Everything from the first line below through the line with "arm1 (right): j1" is to be transcribed exactly, and nothing past it.
- Opening Delimiter -
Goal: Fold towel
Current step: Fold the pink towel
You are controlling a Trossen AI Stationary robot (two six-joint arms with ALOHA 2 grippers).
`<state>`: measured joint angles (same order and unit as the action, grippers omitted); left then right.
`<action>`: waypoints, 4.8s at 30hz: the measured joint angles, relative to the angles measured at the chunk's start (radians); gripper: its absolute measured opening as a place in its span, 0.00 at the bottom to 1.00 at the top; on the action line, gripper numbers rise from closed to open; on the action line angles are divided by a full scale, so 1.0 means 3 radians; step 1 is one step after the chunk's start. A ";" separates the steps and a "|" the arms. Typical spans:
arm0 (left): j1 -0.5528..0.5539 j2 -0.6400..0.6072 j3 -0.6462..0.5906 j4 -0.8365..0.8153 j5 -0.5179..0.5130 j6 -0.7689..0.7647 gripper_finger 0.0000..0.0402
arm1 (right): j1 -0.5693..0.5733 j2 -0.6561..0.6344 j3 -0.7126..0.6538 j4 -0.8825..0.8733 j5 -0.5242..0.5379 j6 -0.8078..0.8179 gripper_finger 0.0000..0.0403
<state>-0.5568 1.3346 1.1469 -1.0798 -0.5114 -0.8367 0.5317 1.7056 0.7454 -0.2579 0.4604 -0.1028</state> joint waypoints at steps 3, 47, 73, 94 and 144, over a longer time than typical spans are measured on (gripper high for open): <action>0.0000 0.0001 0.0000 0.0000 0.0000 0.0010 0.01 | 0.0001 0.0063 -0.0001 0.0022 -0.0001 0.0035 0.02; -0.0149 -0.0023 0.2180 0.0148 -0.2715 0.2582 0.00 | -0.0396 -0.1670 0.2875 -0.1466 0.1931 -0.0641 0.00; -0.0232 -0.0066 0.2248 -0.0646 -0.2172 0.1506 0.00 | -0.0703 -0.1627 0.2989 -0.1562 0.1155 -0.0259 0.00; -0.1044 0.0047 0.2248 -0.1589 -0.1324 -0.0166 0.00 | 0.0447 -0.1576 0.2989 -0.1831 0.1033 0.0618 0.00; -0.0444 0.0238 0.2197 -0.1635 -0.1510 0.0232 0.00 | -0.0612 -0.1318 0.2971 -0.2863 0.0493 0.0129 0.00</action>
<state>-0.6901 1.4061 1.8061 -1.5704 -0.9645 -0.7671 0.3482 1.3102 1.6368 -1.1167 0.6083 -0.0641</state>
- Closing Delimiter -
§ **Answer for this exercise**
Goal: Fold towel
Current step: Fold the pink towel
You are controlling a Trossen AI Stationary robot (two six-joint arms with ALOHA 2 grippers).
`<state>`: measured joint angles (same order and unit as the action, grippers omitted); left then right.
`<action>`: waypoints, 4.8s at 30hz: the measured joint angles, relative to the angles measured at the chunk's start (radians); gripper: its absolute measured opening as a place in its span, 0.00 at the bottom to 1.00 at the top; on the action line, gripper numbers rise from closed to open; on the action line angles are divided by a full scale, so 1.0 means 3 radians; step 1 is one step after the chunk's start. A ";" separates the steps and a "|" the arms. Typical spans:
arm0 (left): j1 -0.5528..0.5539 j2 -0.6400..0.6072 j3 -0.6462..0.5906 j4 -0.8365..0.8153 j5 -0.5179..0.5130 j6 -0.7689..0.7647 gripper_finger 0.0000..0.0402
arm1 (right): j1 -0.5693..0.5733 j2 -0.6561..0.6344 j3 -0.7126..0.6538 j4 -0.8825..0.8733 j5 -0.5242..0.5379 j6 -0.8078..0.8179 gripper_finger 0.0000..0.0403

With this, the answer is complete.